-- Materials provided follows --
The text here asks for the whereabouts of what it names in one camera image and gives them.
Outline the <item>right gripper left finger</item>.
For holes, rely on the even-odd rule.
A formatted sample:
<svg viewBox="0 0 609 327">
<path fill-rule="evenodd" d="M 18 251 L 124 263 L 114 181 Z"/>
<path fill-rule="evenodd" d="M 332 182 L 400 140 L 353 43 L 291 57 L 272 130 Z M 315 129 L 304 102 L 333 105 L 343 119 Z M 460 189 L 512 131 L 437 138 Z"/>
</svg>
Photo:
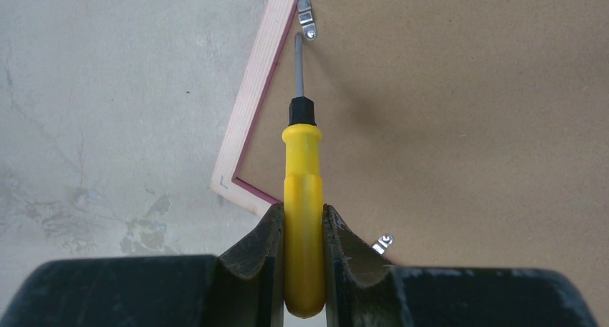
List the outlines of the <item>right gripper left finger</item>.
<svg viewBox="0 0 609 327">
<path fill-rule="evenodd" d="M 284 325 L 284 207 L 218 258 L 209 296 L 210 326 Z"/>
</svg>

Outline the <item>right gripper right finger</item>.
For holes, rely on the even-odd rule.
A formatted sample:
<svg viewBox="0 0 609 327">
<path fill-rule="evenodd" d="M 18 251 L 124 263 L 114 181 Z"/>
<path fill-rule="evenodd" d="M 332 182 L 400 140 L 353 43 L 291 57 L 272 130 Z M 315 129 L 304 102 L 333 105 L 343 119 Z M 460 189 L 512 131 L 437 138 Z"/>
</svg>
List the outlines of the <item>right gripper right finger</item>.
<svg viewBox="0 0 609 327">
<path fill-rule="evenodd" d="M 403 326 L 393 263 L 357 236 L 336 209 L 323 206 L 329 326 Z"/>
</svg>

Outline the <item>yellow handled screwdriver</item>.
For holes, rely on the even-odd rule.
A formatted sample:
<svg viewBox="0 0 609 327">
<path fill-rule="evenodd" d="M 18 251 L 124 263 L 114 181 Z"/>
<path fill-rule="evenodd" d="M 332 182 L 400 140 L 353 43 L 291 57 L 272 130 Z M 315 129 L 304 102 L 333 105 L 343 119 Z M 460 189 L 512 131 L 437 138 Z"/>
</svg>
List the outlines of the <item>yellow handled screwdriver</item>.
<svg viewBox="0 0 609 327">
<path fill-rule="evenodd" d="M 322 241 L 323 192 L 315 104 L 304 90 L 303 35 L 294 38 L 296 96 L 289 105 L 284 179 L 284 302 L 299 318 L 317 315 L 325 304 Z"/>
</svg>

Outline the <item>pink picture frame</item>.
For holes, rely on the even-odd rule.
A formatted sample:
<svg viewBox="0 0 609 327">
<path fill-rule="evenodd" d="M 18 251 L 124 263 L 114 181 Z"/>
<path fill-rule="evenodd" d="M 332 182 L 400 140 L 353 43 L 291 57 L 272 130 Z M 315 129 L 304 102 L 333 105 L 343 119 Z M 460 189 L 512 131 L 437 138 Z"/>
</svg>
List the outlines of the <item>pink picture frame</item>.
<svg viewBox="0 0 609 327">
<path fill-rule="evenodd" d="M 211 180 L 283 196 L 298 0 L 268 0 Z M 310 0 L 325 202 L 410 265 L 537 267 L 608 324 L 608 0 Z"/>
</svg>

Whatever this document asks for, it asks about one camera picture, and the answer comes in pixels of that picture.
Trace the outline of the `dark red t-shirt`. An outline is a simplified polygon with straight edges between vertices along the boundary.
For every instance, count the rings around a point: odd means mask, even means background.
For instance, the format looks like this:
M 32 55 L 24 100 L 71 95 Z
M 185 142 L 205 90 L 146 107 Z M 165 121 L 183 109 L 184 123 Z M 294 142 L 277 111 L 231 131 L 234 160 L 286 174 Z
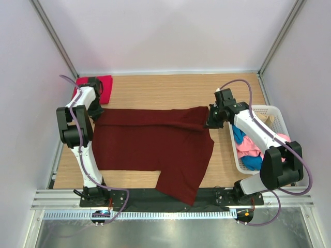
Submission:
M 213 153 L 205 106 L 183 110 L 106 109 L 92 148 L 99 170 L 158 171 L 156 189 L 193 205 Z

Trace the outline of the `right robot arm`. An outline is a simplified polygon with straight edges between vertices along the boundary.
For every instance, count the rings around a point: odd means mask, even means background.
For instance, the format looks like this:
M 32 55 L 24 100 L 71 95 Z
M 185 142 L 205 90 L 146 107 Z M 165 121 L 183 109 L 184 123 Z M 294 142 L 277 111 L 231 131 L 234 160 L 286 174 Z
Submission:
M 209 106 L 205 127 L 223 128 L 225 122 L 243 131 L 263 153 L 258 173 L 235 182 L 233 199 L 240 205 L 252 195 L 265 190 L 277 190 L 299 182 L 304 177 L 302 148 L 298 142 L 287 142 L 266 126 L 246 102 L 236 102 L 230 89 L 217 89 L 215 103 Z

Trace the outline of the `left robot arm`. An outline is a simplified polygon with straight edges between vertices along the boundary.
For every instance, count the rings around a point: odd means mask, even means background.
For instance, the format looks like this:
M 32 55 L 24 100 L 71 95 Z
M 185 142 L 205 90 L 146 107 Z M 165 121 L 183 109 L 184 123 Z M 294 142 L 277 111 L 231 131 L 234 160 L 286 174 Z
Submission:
-- Materials provided concluded --
Requirement: Restate the data above word for word, omitting every picture.

Exercise output:
The text here asks for the whereabouts of what it names in one camera image and gives them.
Outline the <item>right gripper left finger</item>.
For holes, rely on the even-odd rule.
A formatted sample:
<svg viewBox="0 0 609 327">
<path fill-rule="evenodd" d="M 18 251 L 124 263 L 114 181 Z"/>
<path fill-rule="evenodd" d="M 332 182 L 400 140 L 353 43 L 291 57 L 272 130 Z M 315 129 L 304 102 L 333 105 L 343 119 Z M 460 189 L 512 131 L 437 138 Z"/>
</svg>
Photo:
List the outlines of the <item>right gripper left finger</item>.
<svg viewBox="0 0 609 327">
<path fill-rule="evenodd" d="M 284 325 L 284 207 L 218 258 L 209 296 L 210 326 Z"/>
</svg>

Outline the <item>right gripper right finger</item>.
For holes, rely on the even-odd rule.
A formatted sample:
<svg viewBox="0 0 609 327">
<path fill-rule="evenodd" d="M 18 251 L 124 263 L 114 181 Z"/>
<path fill-rule="evenodd" d="M 332 182 L 400 140 L 353 43 L 291 57 L 272 130 Z M 315 129 L 304 102 L 333 105 L 343 119 Z M 460 189 L 512 131 L 437 138 Z"/>
</svg>
List the outlines of the <item>right gripper right finger</item>.
<svg viewBox="0 0 609 327">
<path fill-rule="evenodd" d="M 403 326 L 393 263 L 357 236 L 336 209 L 323 206 L 329 326 Z"/>
</svg>

Outline the <item>yellow handled screwdriver</item>.
For holes, rely on the even-odd rule.
A formatted sample:
<svg viewBox="0 0 609 327">
<path fill-rule="evenodd" d="M 18 251 L 124 263 L 114 181 Z"/>
<path fill-rule="evenodd" d="M 332 182 L 400 140 L 353 43 L 291 57 L 272 130 Z M 315 129 L 304 102 L 333 105 L 343 119 Z M 460 189 L 512 131 L 437 138 Z"/>
</svg>
List the outlines of the <item>yellow handled screwdriver</item>.
<svg viewBox="0 0 609 327">
<path fill-rule="evenodd" d="M 322 241 L 323 192 L 315 104 L 304 90 L 303 35 L 294 38 L 296 96 L 289 105 L 284 179 L 284 302 L 299 318 L 317 315 L 325 304 Z"/>
</svg>

Outline the <item>pink picture frame</item>.
For holes, rely on the even-odd rule.
A formatted sample:
<svg viewBox="0 0 609 327">
<path fill-rule="evenodd" d="M 18 251 L 124 263 L 114 181 Z"/>
<path fill-rule="evenodd" d="M 332 182 L 400 140 L 353 43 L 291 57 L 272 130 Z M 315 129 L 304 102 L 333 105 L 343 119 Z M 460 189 L 512 131 L 437 138 Z"/>
</svg>
List the outlines of the <item>pink picture frame</item>.
<svg viewBox="0 0 609 327">
<path fill-rule="evenodd" d="M 211 180 L 283 196 L 298 0 L 268 0 Z M 310 0 L 325 202 L 410 265 L 537 267 L 608 324 L 608 0 Z"/>
</svg>

Whatever this document asks for, it asks about one camera picture, and the answer comes in pixels of that picture.
Trace the outline of the `dark red t-shirt`. An outline is a simplified polygon with straight edges between vertices along the boundary.
For every instance, count the rings around a point: odd means mask, even means background.
For instance, the format looks like this:
M 32 55 L 24 100 L 71 95 Z
M 185 142 L 205 90 L 146 107 Z M 165 121 L 183 109 L 184 123 Z M 294 142 L 277 111 L 231 131 L 234 160 L 286 174 Z
Submission:
M 213 153 L 205 106 L 183 110 L 106 109 L 92 148 L 99 170 L 158 171 L 156 189 L 193 205 Z

Trace the outline of the `right robot arm`. An outline is a simplified polygon with straight edges between vertices along the boundary.
For every instance, count the rings around a point: odd means mask, even means background.
For instance, the format looks like this:
M 32 55 L 24 100 L 71 95 Z
M 185 142 L 205 90 L 146 107 Z M 165 121 L 183 109 L 184 123 Z M 294 142 L 277 111 L 231 131 L 234 160 L 286 174 Z
Submission:
M 209 106 L 205 127 L 223 128 L 225 122 L 243 131 L 263 153 L 258 173 L 235 182 L 233 199 L 240 205 L 252 195 L 265 190 L 277 190 L 299 182 L 304 177 L 302 148 L 298 142 L 287 142 L 266 126 L 246 102 L 236 102 L 230 89 L 217 89 L 215 103 Z

Trace the outline of the `left robot arm`. An outline is a simplified polygon with straight edges between vertices along the boundary.
For every instance, count the rings around a point: odd means mask, even means background.
For instance, the format looks like this:
M 32 55 L 24 100 L 71 95 Z
M 185 142 L 205 90 L 146 107 Z M 165 121 L 183 109 L 184 123 Z M 294 142 L 277 111 L 231 131 L 234 160 L 286 174 Z
Submission:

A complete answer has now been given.